DESCRIPTION OF THE TASK
Among the lines below, take the one holding "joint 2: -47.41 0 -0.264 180", the one holding "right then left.", and all lines between them. Set them down exactly.

EXERCISE DATA
>>>>>
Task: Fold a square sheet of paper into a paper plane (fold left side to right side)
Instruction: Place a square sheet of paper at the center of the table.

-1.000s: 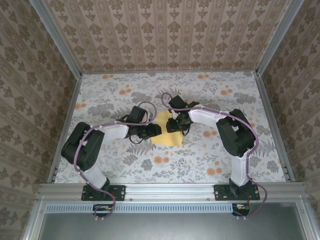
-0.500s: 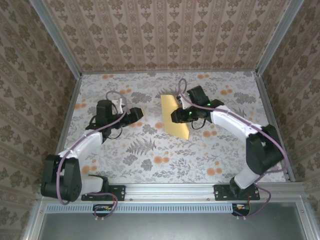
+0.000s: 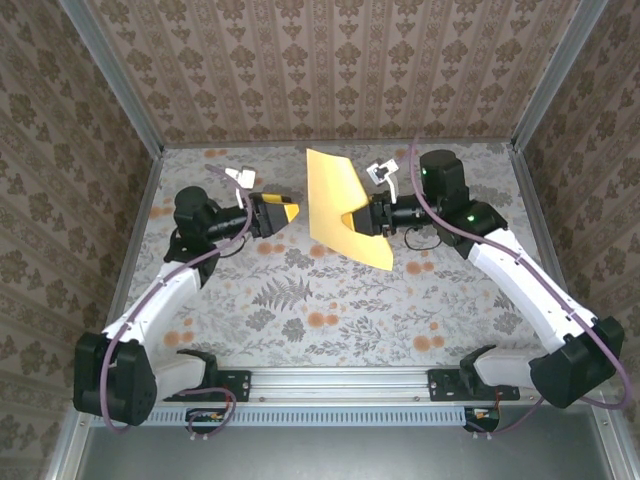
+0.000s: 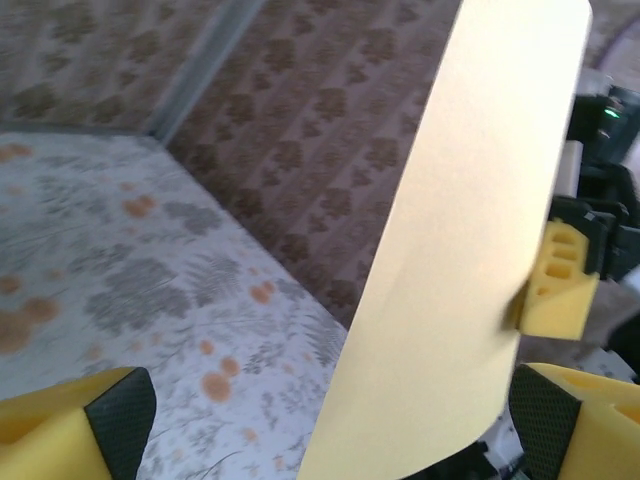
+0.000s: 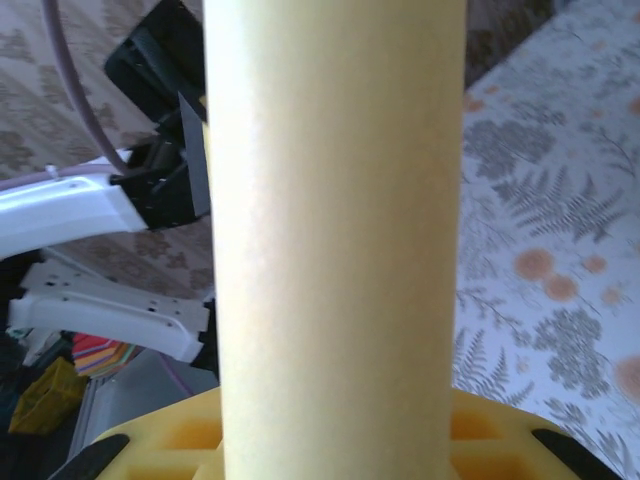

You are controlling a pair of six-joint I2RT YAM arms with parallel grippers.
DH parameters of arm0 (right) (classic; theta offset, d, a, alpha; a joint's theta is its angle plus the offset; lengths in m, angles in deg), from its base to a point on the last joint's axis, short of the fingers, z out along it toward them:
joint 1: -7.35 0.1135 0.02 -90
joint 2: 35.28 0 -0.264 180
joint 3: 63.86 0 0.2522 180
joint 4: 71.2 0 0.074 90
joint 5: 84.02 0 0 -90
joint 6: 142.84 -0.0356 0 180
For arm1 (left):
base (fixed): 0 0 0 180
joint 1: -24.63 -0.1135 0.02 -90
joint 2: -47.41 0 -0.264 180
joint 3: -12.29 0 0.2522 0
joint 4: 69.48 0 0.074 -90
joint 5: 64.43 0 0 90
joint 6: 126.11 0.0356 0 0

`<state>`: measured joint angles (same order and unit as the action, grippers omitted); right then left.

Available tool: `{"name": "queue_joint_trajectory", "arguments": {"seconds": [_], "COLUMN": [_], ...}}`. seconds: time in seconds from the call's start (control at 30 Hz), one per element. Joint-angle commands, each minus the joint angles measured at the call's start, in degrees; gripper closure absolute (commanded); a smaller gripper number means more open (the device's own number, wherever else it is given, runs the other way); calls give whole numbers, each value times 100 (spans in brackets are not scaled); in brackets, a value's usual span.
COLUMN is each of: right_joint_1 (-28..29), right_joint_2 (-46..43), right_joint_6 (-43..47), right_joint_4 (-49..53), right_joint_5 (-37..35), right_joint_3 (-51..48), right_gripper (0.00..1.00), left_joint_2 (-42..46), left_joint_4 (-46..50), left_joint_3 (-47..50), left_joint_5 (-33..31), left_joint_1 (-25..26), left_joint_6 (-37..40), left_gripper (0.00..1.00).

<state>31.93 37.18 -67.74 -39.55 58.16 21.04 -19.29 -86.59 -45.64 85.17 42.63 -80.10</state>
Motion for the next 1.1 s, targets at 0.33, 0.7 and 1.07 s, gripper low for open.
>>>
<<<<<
FINISHED TASK
joint 2: -47.41 0 -0.264 180
joint 3: -12.29 0 0.2522 0
joint 4: 69.48 0 0.074 -90
joint 5: 64.43 0 0 90
joint 6: 126.11 0.0356 0 0

`<state>`: measured joint angles (same order and unit as the action, grippers omitted); right then left.

The answer has been given in its entirety.